John Waters knows ghastly: he hasn’t made a career off generating pearl-clutching so much as snatching the whole necklace and letting them scatter on the ground.

Fifty years since their release, his biggest films — Female Trouble, Pink Flamingos — continue to make conservatives trip over their filthy irreverence Showgirls-style. While he hasn’t directed a film since 2004, his many books, live shows and festivals continue to inspire queerdoes across the globe, including his latest book, Mr. Know It All.

If you missed out on Make Trouble, here are six pieces of advice Waters had, from navigating PC culture with irreverence, accepting your flaws and amending one of his most famous quotes.

#1. PC Culture Is Ridiculous (But Important)

We were a little worried when Waters referenced how college audiences require ‘trigger warnings’ early into the night, but despite the continual references to ‘PC culture’, he never teetered into Jerry Seinfeld or Dave Chappelle territory.

Yes, Waters referenced ‘not being able to get away’ with sleeping with your colleagues and questioned how difficult it is to be a delinquent in 2019, but his millennial bashing always came from a place of warmth. The harsh reality of PC culture is that parts of it are ridiculous — we often lose our points in semantics, or celebrate war criminals for being feminist icons — and Waters reminds us it’s okay to laugh at it.

The difference was that Waters, impressively, always punched up. There was always an empathy to his jokes, whether about college campus politics, people with emotional support animals, or autosexuals claiming to be the final letter of the LGBTIQA+ acronym. It was unlike anything we’d seen before in stand-up at this level: a nuanced position built up over decades as one of the queer community’s leaders, and a sign that a 73-year-old can listen to today’s emerging voices and opinions.

When Waters said, “I’m PC. That might give you pause, but I am”, he fought against the connotations and limitations of the term, where conservatives have turned caring about people into a dismissive punchline.

Of course, he isn’t perfect (a tangent about how Johnny Depp was “always a gentleman” during filming of Cry-Baby was unnecessary, to say the least) but Make Trouble, without directly saying it, demanded a more nuanced way of navigating the world, one where one comment doesn’t invalidate all others.

#2. ‘You Have To Own The Joke’ (And TERFS Must Fuck Off)

Where many older queer men struggle with anything that doesn’t centre themselves, Waters repeatedly noted that the trans community were the new target of conservatives and need the wider community’s support.

At one point, Waters went off about TERFS — trans exclusionary radical feminists, who believe trans women are not ‘real women’ and grew up ‘privileged’ as they were assigned male. But, of course, he did this in a distinctly trashy way, imagining Big Freedia running into a gender-neutral bathroom to piss on a Republican voter’s child.

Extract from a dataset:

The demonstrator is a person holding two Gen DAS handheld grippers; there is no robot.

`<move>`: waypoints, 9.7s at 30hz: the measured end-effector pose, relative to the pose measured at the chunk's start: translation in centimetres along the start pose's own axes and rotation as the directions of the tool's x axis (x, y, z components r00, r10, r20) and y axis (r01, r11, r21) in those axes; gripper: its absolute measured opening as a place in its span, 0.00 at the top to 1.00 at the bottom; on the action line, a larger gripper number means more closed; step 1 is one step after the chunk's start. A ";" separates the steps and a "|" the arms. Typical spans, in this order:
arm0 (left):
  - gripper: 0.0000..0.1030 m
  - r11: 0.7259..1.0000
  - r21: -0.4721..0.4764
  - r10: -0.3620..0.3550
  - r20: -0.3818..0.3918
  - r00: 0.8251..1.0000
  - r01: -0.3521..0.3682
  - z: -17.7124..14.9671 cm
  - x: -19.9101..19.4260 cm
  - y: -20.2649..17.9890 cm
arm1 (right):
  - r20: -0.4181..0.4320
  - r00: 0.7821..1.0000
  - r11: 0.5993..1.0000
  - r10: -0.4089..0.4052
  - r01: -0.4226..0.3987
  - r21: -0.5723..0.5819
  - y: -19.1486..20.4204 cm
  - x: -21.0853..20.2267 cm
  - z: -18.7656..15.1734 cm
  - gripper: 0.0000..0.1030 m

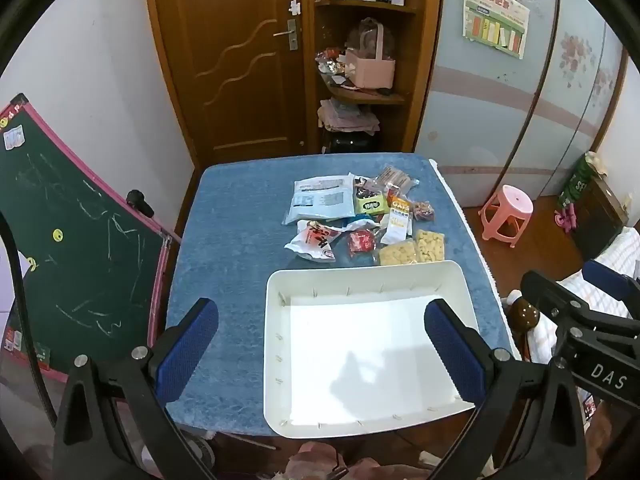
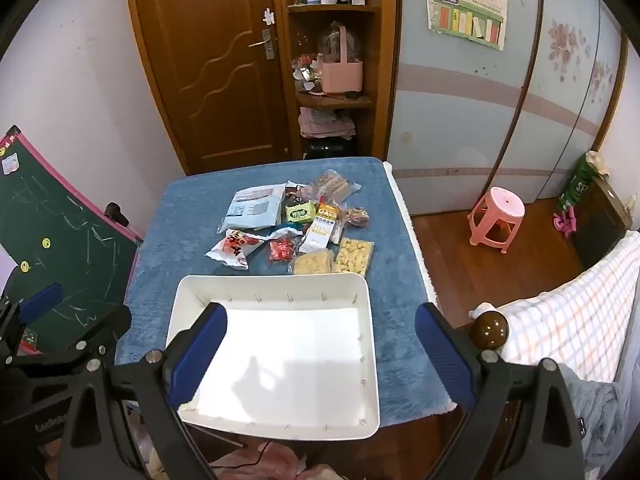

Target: Organize snacks

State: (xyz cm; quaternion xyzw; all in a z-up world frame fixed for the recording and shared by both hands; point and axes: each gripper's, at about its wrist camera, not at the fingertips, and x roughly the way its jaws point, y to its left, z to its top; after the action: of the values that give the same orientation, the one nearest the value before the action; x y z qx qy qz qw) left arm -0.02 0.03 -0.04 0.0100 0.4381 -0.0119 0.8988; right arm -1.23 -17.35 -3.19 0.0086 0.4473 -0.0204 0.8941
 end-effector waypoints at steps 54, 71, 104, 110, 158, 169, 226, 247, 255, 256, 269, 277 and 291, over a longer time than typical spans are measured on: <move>0.08 1.000 -0.008 -0.022 -0.049 0.999 0.022 0.5 0.0 0.4 | -0.015 1.000 1.000 0.003 -0.003 -0.001 1.0 -0.1 -0.5 0.07; 0.07 0.999 0.022 -0.045 -0.050 0.998 0.046 1.7 0.9 1.3 | -0.025 1.000 1.000 -0.008 0.008 0.023 1.4 0.6 0.5 0.07; 0.07 0.990 0.047 -0.126 -0.083 0.989 0.130 8.6 15.9 5.5 | -0.212 0.965 0.978 -0.154 0.179 0.104 -5.2 13.9 7.2 0.07; 0.07 0.992 0.063 -0.093 -0.220 0.971 0.109 9.6 23.4 3.6 | -0.367 0.928 0.980 -0.059 0.124 0.156 -8.3 24.3 8.0 0.07; 0.49 0.994 0.008 -0.105 -0.292 0.951 0.112 10.7 23.0 3.3 | -0.323 0.938 0.963 0.124 -0.036 0.268 -7.9 25.3 11.3 0.42; 0.49 0.975 0.055 -0.202 -0.198 0.959 0.217 7.9 12.2 4.1 | -0.239 0.950 0.973 0.201 -0.165 0.161 -2.4 13.3 8.1 0.42; 0.15 0.941 0.226 -0.229 -0.127 0.965 0.253 1.7 6.2 1.4 | -0.245 0.951 0.972 0.191 -0.149 0.180 1.6 8.5 0.0 0.31; 0.15 0.972 0.092 -0.199 -0.167 0.966 0.216 5.3 10.4 1.1 | -0.259 0.944 0.971 0.203 -0.159 0.180 -0.5 11.0 2.9 0.31; 0.15 0.980 0.074 -0.177 -0.111 0.978 0.185 10.4 13.0 -1.2 | -0.163 0.970 0.976 0.180 -0.156 0.151 -2.1 13.3 9.0 0.31; 0.15 0.981 0.074 -0.171 -0.110 0.979 0.179 11.0 13.7 -1.6 | -0.161 0.970 0.975 0.182 -0.157 0.155 -2.4 14.2 9.8 0.31; 0.15 0.990 0.019 -0.137 -0.199 0.970 0.143 13.8 24.8 -4.2 | -0.235 0.963 0.980 0.135 -0.095 0.172 -4.3 26.0 13.9 0.31; 0.15 0.992 -0.050 -0.127 -0.375 0.918 0.117 11.5 33.7 -5.4 | -0.338 0.934 0.979 0.118 -0.053 0.197 -5.3 33.2 13.4 0.31; 0.15 0.990 -0.117 -0.127 -0.542 0.831 0.074 7.2 41.2 -5.7 | -0.527 0.830 0.965 0.184 -0.051 0.256 -4.2 42.3 9.9 0.31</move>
State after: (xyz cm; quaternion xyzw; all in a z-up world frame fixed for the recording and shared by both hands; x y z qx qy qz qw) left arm 30.87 -6.40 -28.07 -0.0511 0.6767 -0.0356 0.7336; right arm 31.84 -23.11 -31.11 0.1456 0.6768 -0.0138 0.7215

“I’m PC. That might give you pause, but I am.”

Waters also was ready to acknowledge that many of his films haven’t aged well in regard to trans issues, specifically referencing Desperate Living, but stood by a scene in Pink Flamingos where actress Elizabeth Williams flashes a male pervert by revealing her breasts and penis.

According to Waters, the scene was important to Williams, a trans woman, as it meant she was making the joke before anyone else could. Waters repeatedly mentioned “owning the joke” as a powerful move forward.

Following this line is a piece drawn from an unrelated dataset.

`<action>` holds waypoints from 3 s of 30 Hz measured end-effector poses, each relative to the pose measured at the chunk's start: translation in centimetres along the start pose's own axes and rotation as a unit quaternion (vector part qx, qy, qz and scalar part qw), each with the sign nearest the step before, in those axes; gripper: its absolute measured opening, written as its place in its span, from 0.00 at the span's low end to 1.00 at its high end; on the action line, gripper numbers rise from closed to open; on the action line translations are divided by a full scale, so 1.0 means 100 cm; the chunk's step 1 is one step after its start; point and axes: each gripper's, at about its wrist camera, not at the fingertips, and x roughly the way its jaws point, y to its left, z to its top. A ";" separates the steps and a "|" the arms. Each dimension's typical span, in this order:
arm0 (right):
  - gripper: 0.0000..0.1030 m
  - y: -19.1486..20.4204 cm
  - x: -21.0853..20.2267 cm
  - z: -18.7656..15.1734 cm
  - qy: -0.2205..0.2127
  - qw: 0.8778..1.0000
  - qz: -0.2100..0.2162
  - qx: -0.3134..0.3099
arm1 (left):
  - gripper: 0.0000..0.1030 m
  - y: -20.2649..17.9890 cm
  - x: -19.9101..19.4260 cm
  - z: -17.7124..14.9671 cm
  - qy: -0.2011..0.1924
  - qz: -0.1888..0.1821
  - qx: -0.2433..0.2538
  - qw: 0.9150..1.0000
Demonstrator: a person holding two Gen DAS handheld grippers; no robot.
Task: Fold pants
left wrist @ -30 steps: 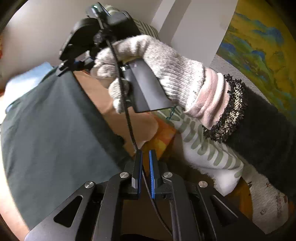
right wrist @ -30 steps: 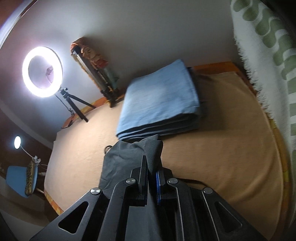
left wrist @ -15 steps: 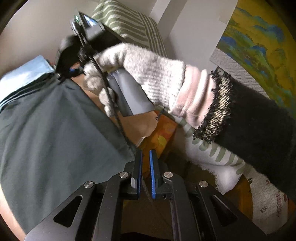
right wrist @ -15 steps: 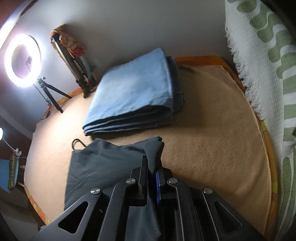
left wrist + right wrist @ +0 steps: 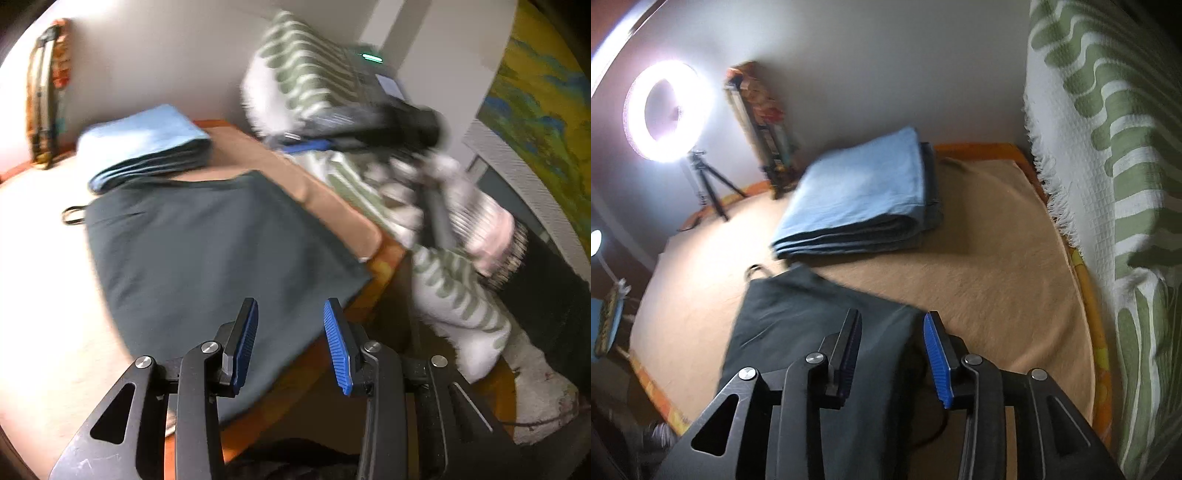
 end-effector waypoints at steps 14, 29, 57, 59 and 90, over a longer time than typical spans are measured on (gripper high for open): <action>0.36 0.019 0.008 -0.077 0.048 0.998 0.027 -0.005 | 0.44 0.096 -0.008 0.006 -0.011 0.073 -0.124 0.990; 0.59 -0.011 0.018 -0.085 0.073 0.996 0.036 0.024 | 0.45 0.122 0.030 0.015 0.012 0.073 -0.178 0.981; 0.84 -0.062 0.083 -0.037 0.105 0.974 0.183 0.084 | 0.57 0.146 0.066 0.030 0.013 0.043 -0.201 0.979; 0.84 -0.062 0.085 -0.039 0.104 0.969 0.206 0.092 | 0.56 0.146 0.069 0.032 0.011 0.040 -0.197 0.979; 0.59 -0.041 0.063 -0.045 0.078 0.976 0.185 0.089 | 0.11 0.145 0.066 0.036 -0.012 0.030 -0.193 0.981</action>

#3. ‘Being Gay Isn’t Enough’, Or What Makes A Rebel In 2019?

In one part, Waters asks what a juvenile delinquent looks like now, saying it’s a far cry from smoking behind the bleachers. He lands on hackers ‘shutting down the government’ and the likes of Greta Thunberg, who he calls the one person that angers conservatives as much as trans people.

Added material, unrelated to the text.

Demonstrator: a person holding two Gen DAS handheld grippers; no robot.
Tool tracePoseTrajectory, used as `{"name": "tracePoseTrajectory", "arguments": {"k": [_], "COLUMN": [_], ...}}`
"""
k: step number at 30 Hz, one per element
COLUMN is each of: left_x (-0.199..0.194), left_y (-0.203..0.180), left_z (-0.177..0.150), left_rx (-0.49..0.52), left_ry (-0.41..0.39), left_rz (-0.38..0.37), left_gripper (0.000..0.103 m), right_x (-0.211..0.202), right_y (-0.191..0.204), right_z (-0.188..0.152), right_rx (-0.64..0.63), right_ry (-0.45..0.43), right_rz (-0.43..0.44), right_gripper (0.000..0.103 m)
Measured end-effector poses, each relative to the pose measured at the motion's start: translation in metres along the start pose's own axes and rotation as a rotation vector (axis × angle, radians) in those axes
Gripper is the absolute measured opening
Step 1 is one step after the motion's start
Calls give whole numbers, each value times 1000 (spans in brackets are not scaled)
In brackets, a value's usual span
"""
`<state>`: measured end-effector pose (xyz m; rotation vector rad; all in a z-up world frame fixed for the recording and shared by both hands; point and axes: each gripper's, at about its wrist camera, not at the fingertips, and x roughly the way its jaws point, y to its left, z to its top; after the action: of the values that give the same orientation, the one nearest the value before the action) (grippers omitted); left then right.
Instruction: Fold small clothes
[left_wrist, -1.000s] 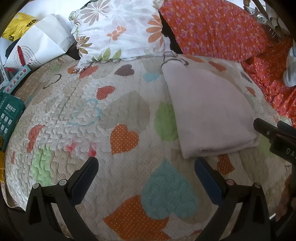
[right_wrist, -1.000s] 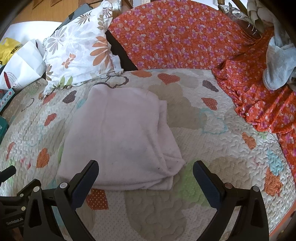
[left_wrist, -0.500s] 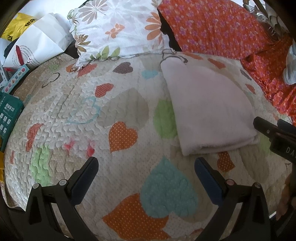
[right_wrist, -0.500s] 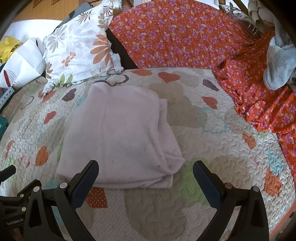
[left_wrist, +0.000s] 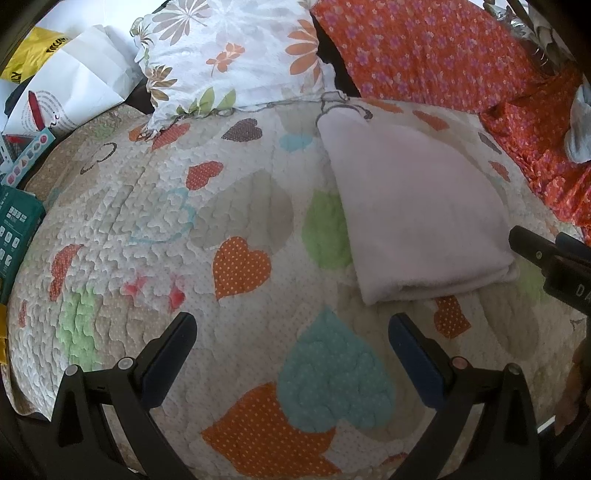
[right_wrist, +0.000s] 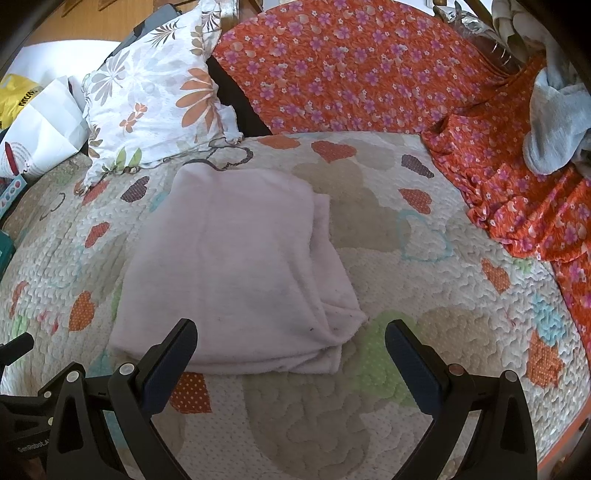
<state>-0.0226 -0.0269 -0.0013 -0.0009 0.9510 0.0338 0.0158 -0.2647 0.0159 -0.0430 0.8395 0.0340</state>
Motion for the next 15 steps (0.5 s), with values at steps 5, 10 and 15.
{"name": "tracePoseTrajectory", "arguments": {"k": [5, 10, 15], "left_x": [1, 1, 3], "left_y": [0, 0, 1], "left_z": [-1, 0, -2], "left_rx": [0, 0, -2], "left_ry": [6, 6, 10], "left_rz": [-2, -1, -1], "left_gripper": [103, 103, 103], "right_x": [1, 1, 1], "right_y": [-1, -2, -3], "right_z": [0, 0, 0], "right_rx": [0, 0, -1], "right_ry": [2, 2, 1], "right_rz": [0, 1, 1], "right_gripper": [103, 103, 103]}}
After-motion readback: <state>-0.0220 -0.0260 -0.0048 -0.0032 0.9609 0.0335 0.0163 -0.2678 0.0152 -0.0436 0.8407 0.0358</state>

In short, he jokes that it’s not enough to just ‘be gay’ to be a rebel against society: “it’s a good start”, he says, but to actually stand on the fringes, you have to do more than smoke cigarettes and suck dick. In an era where LGBTIQ identity and anti-establishment aesthetics have been co-opted by capitalism, we need to do more to make a stand.

#4. Poo Is Still Political

Throughout Make Trouble, Waters keeps coming back to scatology. More than half a decade later, Divine eating dog poo in Pink Flamingos remains a steaming hot talking point, even though it wasn’t really that weird for his freakish friends.

He calls Flamingos a “film of limits”, and makes a big deal about of pushing what’s deemed acceptable and what’s not — today, that war is less about what eating shit than how you present and showing up in hostile spaces. In Waters’ world, eating shit is the same as being ‘unapologetically you’.

Still, he says there’s power in the Trojan Horse approach, noting how “even racists like Hairspray“, and that Divine’s presence in the mainstream remains a beacon of weirdness and gender-subversion — even if that was never her intent. “Divine wasn’t trans. He didn’t want to be a woman,” he notes. “He wanted to be a monster.” The latter’s still important, too.

#5. Fail Upwards

Waters has made a living off irreverence, and recommends “failing upwards” and how he owes his early career to drug-fuelled brainstorms. While he doesn’t suggest we all do the same, it’s a reminder to not take our lives so seriously.

Talking about Polyester‘s infamous smell-o-vision, he says, “All over the world people gave me money to smell a fart”. We should be so lucky.

#6. If You Go Home With Someone…

At the end of the night, audience members stood behind mics and yelled out questions from the crowd. We ended on an important one: a fact-check as to whether Waters ever said his oft-attributed quote, “if you go home with someone and they don’t own books, don’t fuck them”.

He did, for reference, but wanted to give an update: “If you go home with someone and they have books in their bathroom, don’t fuck them”. Some things remain too gross.